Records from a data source

□ □ □ □ □ □ □

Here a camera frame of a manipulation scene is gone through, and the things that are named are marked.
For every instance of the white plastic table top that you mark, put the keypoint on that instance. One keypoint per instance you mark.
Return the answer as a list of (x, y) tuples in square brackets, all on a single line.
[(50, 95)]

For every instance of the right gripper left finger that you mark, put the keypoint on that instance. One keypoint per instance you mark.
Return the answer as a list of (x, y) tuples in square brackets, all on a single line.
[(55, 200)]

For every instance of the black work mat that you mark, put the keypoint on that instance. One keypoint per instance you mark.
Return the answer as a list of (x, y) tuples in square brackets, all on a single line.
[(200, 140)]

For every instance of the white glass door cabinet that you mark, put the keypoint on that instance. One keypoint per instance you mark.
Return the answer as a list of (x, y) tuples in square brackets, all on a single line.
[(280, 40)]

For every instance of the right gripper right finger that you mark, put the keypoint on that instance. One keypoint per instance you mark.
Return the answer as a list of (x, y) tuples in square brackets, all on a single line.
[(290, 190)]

□ □ □ □ □ □ □

• _ACTIVITY_
Could you give the number of lines in the entries that contain the string "every"? Only the number, please.

• _ANSWER SECTION_
5